A: In the past, the research regarding dialysis access has looked at what is more beneficial for a patient – to have a fistula or a graft, or a hemodialysis tunneled catheter. Historically, the belief was that those patients with dialysis catheters do a lot worse. If you take all patients starting with dialysis and you divide them up into those patients with a fistula or a graft, or a catheter on the other side, patients with catheters may experience increased infections and increased central venous stenosis resulting in swelling and other difficulties.

The opinion throughout the years was that this was all related to the dialysis catheter itself. With a catheter, there is an increased risk of infection because it is a foreign object that is introduced into the internal jugular vein, with the tip of the catheter being at the entrance of the heart.
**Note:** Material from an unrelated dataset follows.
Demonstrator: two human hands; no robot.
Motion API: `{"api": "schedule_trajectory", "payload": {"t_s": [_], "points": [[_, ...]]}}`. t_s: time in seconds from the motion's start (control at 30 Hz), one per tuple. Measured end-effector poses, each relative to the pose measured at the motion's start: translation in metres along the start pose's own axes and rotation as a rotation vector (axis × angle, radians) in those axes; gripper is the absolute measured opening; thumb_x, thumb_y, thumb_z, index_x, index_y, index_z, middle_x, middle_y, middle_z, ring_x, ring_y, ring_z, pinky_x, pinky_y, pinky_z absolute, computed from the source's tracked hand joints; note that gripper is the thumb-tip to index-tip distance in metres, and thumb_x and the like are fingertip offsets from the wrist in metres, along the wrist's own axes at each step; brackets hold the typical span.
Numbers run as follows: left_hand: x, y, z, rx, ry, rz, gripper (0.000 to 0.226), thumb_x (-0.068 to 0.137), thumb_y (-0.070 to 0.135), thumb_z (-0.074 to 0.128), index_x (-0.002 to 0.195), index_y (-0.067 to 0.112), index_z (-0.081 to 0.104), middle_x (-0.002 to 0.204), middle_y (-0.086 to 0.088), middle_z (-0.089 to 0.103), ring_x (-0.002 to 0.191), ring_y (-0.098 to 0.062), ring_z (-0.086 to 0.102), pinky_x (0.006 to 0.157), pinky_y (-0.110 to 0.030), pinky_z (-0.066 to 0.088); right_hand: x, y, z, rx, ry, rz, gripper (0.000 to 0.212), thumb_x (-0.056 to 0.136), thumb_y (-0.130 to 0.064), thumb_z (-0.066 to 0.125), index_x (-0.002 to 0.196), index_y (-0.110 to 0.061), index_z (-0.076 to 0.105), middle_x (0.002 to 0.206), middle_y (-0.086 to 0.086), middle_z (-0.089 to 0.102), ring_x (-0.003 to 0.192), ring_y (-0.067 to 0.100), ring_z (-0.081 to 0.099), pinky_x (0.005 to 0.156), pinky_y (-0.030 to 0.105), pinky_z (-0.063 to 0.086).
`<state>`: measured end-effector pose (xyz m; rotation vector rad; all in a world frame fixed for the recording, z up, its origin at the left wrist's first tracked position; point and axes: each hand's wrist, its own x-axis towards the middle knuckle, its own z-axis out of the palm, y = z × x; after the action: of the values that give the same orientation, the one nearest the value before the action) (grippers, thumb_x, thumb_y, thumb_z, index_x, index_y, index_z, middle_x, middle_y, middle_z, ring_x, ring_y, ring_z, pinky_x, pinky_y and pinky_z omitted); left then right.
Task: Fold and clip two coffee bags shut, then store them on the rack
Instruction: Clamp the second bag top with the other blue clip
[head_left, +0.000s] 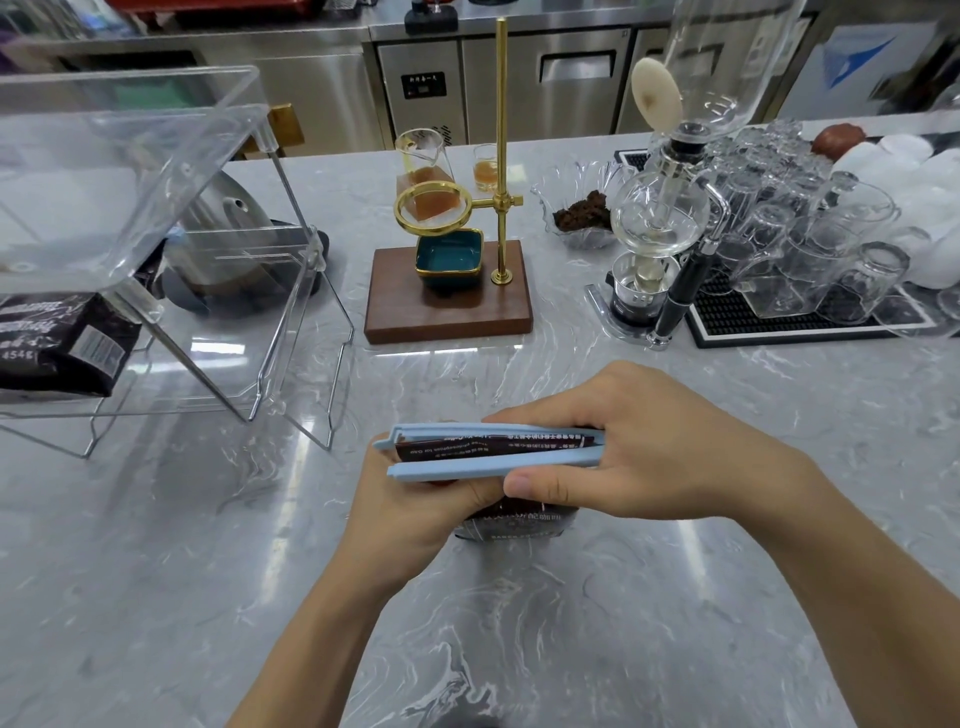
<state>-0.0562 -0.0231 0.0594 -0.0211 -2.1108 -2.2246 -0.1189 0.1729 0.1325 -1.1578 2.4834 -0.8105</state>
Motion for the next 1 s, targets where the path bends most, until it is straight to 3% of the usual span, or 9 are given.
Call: {"api": "schedule_trajectory", "payload": {"t_s": [0.2,0.27,0.4,0.57,0.7,0.8,1.0], "points": [[-0.001,-0.003,-0.001,-0.009,0.021,-0.015,0.04,0.064,0.044,0.092,0.087,0.013,0.08,0.086,-0.018,0.077,0.081,-0.023,0.076,0.07,-0.042,0.061,0.004,0.001,0.004,0.03,0.025,-0.021,0.04,0.083,-0.065,0.055,0.119,-0.052,0.067,0.067,-0.027,0.068,0.06,-0.001,0.06,0.05,0.015,0.041],[-0.002,-0.004,-0.001,-0.017,0.023,-0.032,0.04,0.062,0.047,0.093,0.084,0.017,0.079,0.081,-0.01,0.078,0.078,-0.019,0.075,0.067,-0.036,0.06,0.005,0.002,0.005,0.029,0.03,-0.018,0.039,0.083,-0.065,0.055,0.117,-0.051,0.068,0.063,-0.029,0.064,0.058,-0.003,0.059,0.05,0.012,0.036],[-0.002,-0.004,0.0,-0.014,0.028,-0.032,0.04,0.06,0.05,0.092,0.083,0.02,0.079,0.077,0.002,0.078,0.073,-0.011,0.073,0.063,-0.024,0.057,0.007,0.002,0.005,0.019,0.03,-0.02,0.039,0.083,-0.065,0.054,0.115,-0.051,0.069,0.069,-0.022,0.073,0.057,0.003,0.061,0.049,0.015,0.04],[-0.001,-0.006,0.001,-0.009,0.044,-0.027,0.043,0.058,0.055,0.091,0.083,0.021,0.08,0.078,0.0,0.078,0.075,-0.016,0.073,0.066,-0.031,0.059,0.008,0.0,0.005,-0.004,0.044,-0.028,0.037,0.082,-0.064,0.055,0.111,-0.049,0.072,0.067,-0.021,0.072,0.056,-0.001,0.058,0.05,0.014,0.037],[-0.001,-0.006,0.003,-0.016,0.037,-0.015,0.034,0.061,0.051,0.09,0.081,0.025,0.08,0.075,0.005,0.077,0.071,-0.007,0.071,0.062,-0.019,0.055,0.01,-0.001,0.006,-0.041,0.058,-0.044,0.04,0.082,-0.066,0.052,0.106,-0.044,0.075,0.068,-0.015,0.075,0.058,0.007,0.061,0.049,0.019,0.042],[-0.002,-0.007,0.002,-0.019,0.031,-0.018,0.038,0.061,0.054,0.089,0.082,0.023,0.079,0.075,0.004,0.076,0.071,-0.008,0.071,0.062,-0.019,0.053,0.012,0.0,0.008,-0.056,0.069,-0.054,0.042,0.082,-0.067,0.05,0.103,-0.042,0.076,0.066,-0.011,0.074,0.057,0.01,0.061,0.05,0.025,0.046],[0.0,-0.009,0.001,0.019,0.048,0.003,0.04,0.061,0.058,0.088,0.081,0.025,0.079,0.076,0.005,0.076,0.072,-0.008,0.071,0.063,-0.02,0.054,0.017,0.0,0.011,-0.068,0.078,-0.065,0.044,0.083,-0.065,0.05,0.093,-0.033,0.079,0.061,-0.007,0.071,0.057,0.012,0.058,0.049,0.025,0.044]]}}
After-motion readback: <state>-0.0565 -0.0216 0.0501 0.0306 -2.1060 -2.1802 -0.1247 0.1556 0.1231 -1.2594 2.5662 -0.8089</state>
The other side of the catheter exits through the skin and has an entrance that allows for bacteria from the skin or the outside world to enter into the central circulation.
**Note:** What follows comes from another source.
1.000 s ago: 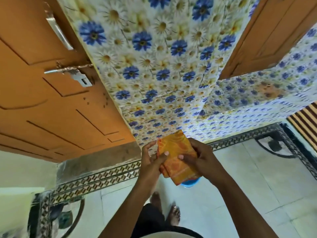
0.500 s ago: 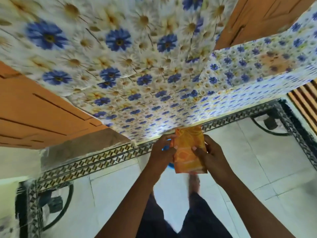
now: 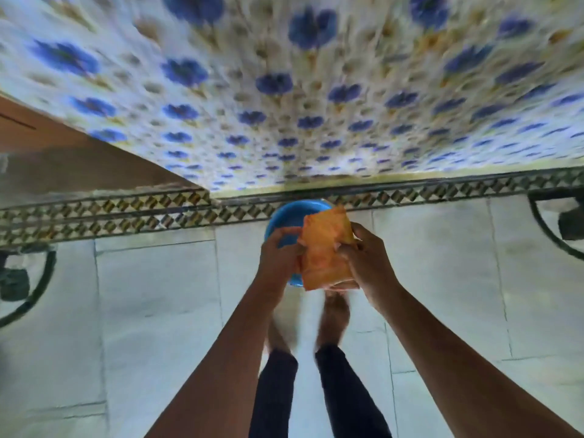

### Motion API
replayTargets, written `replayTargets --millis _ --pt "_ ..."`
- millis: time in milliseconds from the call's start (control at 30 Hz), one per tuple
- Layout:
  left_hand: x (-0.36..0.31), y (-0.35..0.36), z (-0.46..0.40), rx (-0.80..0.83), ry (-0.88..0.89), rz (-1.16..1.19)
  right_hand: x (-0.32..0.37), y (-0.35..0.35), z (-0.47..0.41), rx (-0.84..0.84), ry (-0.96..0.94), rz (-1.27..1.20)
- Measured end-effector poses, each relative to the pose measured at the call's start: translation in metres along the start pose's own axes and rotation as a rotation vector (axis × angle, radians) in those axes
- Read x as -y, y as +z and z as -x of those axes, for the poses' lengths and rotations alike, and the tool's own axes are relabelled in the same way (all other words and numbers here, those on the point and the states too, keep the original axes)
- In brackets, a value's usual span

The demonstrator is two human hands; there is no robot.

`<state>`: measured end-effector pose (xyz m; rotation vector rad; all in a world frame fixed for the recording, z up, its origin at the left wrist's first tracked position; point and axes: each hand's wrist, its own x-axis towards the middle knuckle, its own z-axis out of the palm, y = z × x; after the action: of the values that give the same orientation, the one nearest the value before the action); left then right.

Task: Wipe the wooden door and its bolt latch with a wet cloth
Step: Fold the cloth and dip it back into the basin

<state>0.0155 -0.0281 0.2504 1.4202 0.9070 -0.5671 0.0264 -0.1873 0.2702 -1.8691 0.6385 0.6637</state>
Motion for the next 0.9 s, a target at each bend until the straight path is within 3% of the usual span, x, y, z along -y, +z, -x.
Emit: replayTargets --millis 100,267,433,667,767,833,900 --pt "0.051 0.013 -0.062 -0.107 0.063 -0.149 -0.053 0.030 -0.063 -0.025 0.030 0.125" --pt "0.112 0.035 -0.151 -0.143 0.149 -0.438 -0.126 0.082 -0.160 -0.090 0.092 0.215" --pt "0.145 0.050 -0.212 -0.145 0.090 -0.525 -0.178 0.126 -0.231 -0.050 0.126 0.230" --pt "0.186 0.053 -0.272 -0.135 -0.073 -0.635 -0.222 0.148 -0.279 -0.010 0.092 0.574" --pt "0.189 0.054 -0.276 -0.163 -0.029 -0.660 -0.220 0.151 -0.287 -0.031 -0.047 0.547" --pt "0.197 0.057 -0.287 -0.135 -0.016 -0.719 -0.221 0.158 -0.300 0.014 -0.018 0.367" --pt "0.205 0.060 -0.300 -0.140 0.007 -0.805 -0.227 0.162 -0.310 0.036 0.009 0.371"
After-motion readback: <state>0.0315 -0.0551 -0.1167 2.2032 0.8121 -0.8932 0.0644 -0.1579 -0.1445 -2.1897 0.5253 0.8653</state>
Over time, it has been established that not everybody requires a fistula or graft, and there is a subset of patients that can benefit sufficiently from a catheter. For these patients, the potential negative outcomes are outweighed by the less invasive treatment.

Those patients that can benefit have been looked into with many other studies. The point is that there are some patients, for example, those with comorbidities or who have a decreased ejection fraction so their heart is not strong enough to support a fistula or a graft, who may benefit from a tunneled hemodialysis catheter. However, these patients are few and far between. For the most part, those patients starting dialysis should start with a fistula or a graft.

In the video above, I draw a simplified picture of the fistula in order to explain what is actually going on inside the arm. This will also allow me to explain the complications and how we treat them. If we start from the heart and blood flowing out of the heart down the arteries towards the arm and the hand, the surgeon will create a connection between the arterial tree and the venous tree. The blood comes down the artery, down the arm towards the hand, but also, because of this new connection, the blood flows through the vein. This part is the fistula. This is where the needle will be placed for dialysis.

The word fistula means connection. However, in the dialysis world, the fistula is the area where the needle will be cannulated into the vein. If the patient does not have a good vein that is suitable for this connection, the surgeon will use a graft which is made of expanded polytetrafluoroethylene (ePTFE). This is connected through the artery into a larger vein higher up in the arm. The area that will be cannulated for dialysis will be the graft area.

The idea behind a fistula or a graft is that the body protects the fistula or the graft from infection, and from other problems, by using the barrier of the skin for protection.

The catheter exposes the circulation to potential infection from bacteria either on the skin, or from the outside world. Therefore, between the quality of life and decreasing risk of infection, the fistula or graft is an overall better option than the hemodialysis tunneled catheter.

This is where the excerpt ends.